Jean Jaurès, mort il y a 100 ans : une figure récupérée par l’échiquier politique
Jean Jaurès est mort assassiné il y a 100 ans. Figure tutélaire de la gauche, son héritage idéologique est désormais très convoité.
Quand Jean Jaurès meurt assassiné au café du Croissant à Paris le 31 juillet 1914, c’est une des plus grandes figures politiques du 20è siècle qui disparaît. Son meurtrier Raoul Villain, un étudiant déséquilibré, incarne alors ce nationalisme français qui le haïssait avec passion. Le fondateur du journal L’Humanité, animé d’un pacifisme viscéral, il tentait désespérément de mettre fin aux bruits de bottes qui allaient bientôt mettre l’Europe à feu et à sang.

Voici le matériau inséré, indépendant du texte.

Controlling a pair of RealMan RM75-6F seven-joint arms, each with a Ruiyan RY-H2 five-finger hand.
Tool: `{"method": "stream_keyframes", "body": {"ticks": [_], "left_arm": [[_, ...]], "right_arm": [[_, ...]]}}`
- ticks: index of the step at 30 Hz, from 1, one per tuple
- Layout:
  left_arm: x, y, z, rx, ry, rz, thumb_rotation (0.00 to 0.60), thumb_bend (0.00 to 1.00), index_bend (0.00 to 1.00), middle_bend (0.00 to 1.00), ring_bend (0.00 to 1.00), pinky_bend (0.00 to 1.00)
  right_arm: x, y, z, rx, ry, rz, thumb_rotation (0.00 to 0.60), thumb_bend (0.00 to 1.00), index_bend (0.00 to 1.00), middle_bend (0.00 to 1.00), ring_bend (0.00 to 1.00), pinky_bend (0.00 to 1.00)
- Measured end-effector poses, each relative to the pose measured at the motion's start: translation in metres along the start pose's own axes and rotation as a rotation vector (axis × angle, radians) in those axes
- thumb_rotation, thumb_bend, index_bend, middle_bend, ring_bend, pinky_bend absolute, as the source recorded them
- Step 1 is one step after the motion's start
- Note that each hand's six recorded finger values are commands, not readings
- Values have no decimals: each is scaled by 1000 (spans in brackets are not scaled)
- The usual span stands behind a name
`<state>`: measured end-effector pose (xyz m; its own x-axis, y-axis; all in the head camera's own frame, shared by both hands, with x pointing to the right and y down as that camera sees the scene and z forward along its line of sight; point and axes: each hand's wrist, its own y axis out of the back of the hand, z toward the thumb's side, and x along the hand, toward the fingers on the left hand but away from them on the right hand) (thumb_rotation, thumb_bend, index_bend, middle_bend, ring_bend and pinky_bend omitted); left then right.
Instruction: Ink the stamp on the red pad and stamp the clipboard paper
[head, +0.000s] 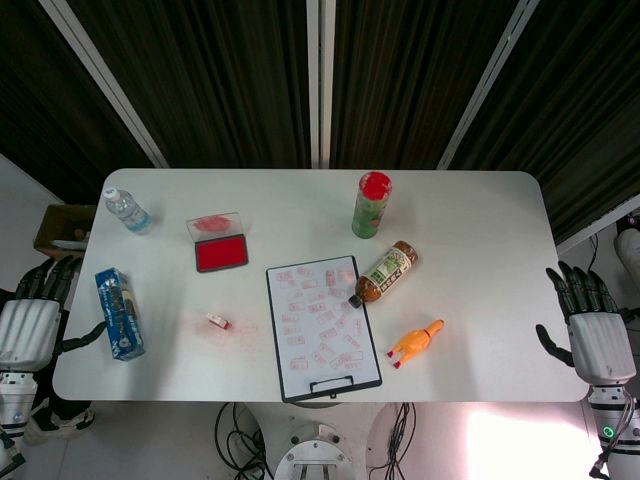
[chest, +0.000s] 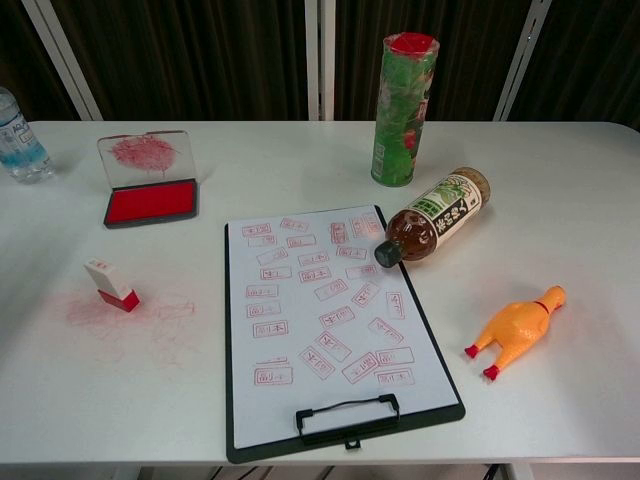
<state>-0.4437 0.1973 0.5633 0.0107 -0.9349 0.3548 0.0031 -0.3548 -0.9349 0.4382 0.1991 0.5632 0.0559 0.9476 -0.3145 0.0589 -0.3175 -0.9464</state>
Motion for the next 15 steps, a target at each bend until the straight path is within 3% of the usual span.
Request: {"method": "stream_keyframes", "body": {"ticks": [8,15], "left_arm": [[-2,-4,5,2,-16,-25,408,159,69,78,41,136],[2,-6,25,-4,-98,-41,438,160,77,82,45,148]], "right_arm": [[1,-2,-6,-9,-8,0,600,229,0,0,0,0],[-1,3,-10,-19,-21,-13,600,229,0,0,0,0]]}}
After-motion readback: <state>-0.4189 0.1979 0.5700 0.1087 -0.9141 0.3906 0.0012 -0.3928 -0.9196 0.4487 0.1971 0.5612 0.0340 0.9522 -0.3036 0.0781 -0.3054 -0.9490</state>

Son héritage est longtemps resté l’unique propriété de la gauche française, qu’elle fut communiste ou socialiste. Mais aujourd’hui, la classe politique entière en manque de repères se réclame de Jaurès. Si ce matin, François Hollande s’est recueilli au Café du Croissant, ils sont nombreux ces dernières années à avoir invoqué son fantôme.
Jaurès, l’héritage idéologique tout-terrain ?
Tout naturellement, le chef de l’Etat revendique sa filiation politique avec Jaurès. N’a-t’il pas déclaré avec fougue, alors qu’il lui rendait hommage à Carmaux, sa ville de naissance : « Aujourd’hui, être fidèle à Jaurès, ce n’est pas renoncer, céder, c’est le contraire (…) Jaurès n’était pas un rêveur, c’était un optimiste. On se moque toujours des optimistes (…) L’optimisme selon Jaurès, c’était le courage. Et le courage, c’est de supporter sans fléchir les épreuves » ? Dans un contexte difficile, le PS cherche ainsi à donner un peu de chair et d’âme à son action politique.
Passons à droite avec par exemple, les petites phrase d’un Nicolas Sarkozy alors candidat à la présidentielle. En 2007, lors d’un meeting à Toulouse, il invoque l’esprit de Jaurès une trentaine de fois, et ose « Je suis l’héritier de Jaurès ». Il attaque même la gauche sur son terrain : « La gauche française n’est plus réformatrice, elle est conservatrice, immobile et statufiée. Jaurès disait : le courage, c’est de choisir un métier et de bien le faire, quel qu’il soit. Pour Jaurès, le travail était une valeur. La gauche d’aujourd’hui n’aime pas le travail ». La gauche criera par la suite à la démagogie.
Même le Front national prend à son compte les valeurs jauressiennes. En 2009, Louis Aliot, alors candidat FN pour les européennes dans le sud-ouest, imprime des affiches de campagne ornées du portrait de Jaurès, et portant l’inscription « Jaurès aurait voté Front National ». En 2011, Marine Le Pen profite du congrès du parti pour citer Jaurès, une citation qui s’avèrera fausse. Cette année, Steeve Briois, qui n’était pas encore maire d’Hénin-Beaumont, ajoute à sa carte de voeux cette citation : « Il ne faut avoir aucun regret pour le passé, aucun remords pour le présent, et une confiance inébranlable pour l’avenir ». Les mots, émanant d’une figure aussi anti-nationaliste que Jaurès, vaudront à Briois d’être accusé d’avoir tenté de flatter facilement l’électorat ouvrier.